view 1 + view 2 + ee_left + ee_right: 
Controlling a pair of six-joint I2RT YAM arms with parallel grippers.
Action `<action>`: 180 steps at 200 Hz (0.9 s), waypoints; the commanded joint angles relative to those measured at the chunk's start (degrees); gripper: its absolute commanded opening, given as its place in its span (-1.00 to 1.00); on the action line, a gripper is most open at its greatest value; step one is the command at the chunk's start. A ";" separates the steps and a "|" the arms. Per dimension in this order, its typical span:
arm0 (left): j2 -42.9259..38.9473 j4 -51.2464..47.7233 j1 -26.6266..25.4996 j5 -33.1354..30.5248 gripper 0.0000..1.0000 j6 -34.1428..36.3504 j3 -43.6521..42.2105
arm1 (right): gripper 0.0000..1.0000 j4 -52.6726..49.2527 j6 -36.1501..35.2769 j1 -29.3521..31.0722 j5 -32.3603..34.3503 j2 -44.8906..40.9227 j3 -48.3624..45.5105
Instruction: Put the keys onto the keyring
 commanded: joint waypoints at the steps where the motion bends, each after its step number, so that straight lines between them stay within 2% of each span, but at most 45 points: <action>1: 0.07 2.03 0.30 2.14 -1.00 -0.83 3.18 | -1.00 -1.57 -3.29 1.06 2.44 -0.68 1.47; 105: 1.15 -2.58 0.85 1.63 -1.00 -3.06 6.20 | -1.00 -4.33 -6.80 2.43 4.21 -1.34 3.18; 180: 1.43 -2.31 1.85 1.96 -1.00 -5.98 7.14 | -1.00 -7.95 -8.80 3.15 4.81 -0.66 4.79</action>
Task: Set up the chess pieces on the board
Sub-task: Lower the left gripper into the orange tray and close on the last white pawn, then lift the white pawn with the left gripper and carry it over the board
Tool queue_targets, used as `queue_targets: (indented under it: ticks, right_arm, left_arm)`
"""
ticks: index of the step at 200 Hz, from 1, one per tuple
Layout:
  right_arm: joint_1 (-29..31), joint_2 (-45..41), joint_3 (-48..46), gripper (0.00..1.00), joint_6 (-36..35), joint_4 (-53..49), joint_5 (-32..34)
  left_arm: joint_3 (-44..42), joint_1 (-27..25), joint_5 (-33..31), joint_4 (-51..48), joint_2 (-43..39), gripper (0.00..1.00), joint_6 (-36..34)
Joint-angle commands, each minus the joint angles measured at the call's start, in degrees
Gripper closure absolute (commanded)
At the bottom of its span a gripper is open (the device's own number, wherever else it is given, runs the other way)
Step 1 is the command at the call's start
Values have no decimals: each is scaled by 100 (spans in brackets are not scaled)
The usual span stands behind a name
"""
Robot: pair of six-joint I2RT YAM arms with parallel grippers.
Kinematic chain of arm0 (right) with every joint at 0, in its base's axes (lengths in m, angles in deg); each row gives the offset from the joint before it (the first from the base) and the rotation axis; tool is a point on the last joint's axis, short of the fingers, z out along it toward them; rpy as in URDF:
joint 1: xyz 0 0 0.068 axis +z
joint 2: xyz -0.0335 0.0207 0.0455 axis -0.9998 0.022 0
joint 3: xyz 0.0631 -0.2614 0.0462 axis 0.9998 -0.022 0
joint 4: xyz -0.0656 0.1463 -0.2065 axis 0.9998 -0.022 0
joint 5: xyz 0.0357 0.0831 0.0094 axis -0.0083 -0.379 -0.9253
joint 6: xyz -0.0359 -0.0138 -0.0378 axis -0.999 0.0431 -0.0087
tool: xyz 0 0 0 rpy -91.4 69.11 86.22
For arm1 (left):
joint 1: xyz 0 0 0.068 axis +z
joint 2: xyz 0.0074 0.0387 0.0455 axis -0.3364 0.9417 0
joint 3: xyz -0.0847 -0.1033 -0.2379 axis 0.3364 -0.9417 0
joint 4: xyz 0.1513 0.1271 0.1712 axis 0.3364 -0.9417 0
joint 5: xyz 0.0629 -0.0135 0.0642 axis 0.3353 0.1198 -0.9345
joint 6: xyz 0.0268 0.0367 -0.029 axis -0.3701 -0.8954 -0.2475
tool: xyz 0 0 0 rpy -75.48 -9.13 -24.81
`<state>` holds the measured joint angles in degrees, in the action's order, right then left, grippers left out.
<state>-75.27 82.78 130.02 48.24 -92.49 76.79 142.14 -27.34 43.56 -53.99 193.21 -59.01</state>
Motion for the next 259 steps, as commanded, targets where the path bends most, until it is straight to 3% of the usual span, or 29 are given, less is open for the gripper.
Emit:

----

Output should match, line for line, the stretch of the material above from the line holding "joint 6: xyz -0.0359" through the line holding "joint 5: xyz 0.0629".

• **Solution below**:
joint 6: xyz -0.0359 -0.0138 -0.0378 axis -0.999 0.0431 -0.0087
tool: xyz 0 0 0 rpy -91.4 69.11 86.22
For arm1 (left):
joint 1: xyz 0 0 0.068 axis +z
joint 2: xyz 0.0074 0.0387 0.0455 axis -0.3364 0.9417 0
joint 3: xyz -0.0847 -0.1033 -0.2379 axis 0.3364 -0.9417 0
joint 4: xyz 0.1513 0.1271 0.1712 axis 0.3364 -0.9417 0
joint 5: xyz 0.0629 -0.0135 0.0642 axis 0.3353 0.1198 -0.9345

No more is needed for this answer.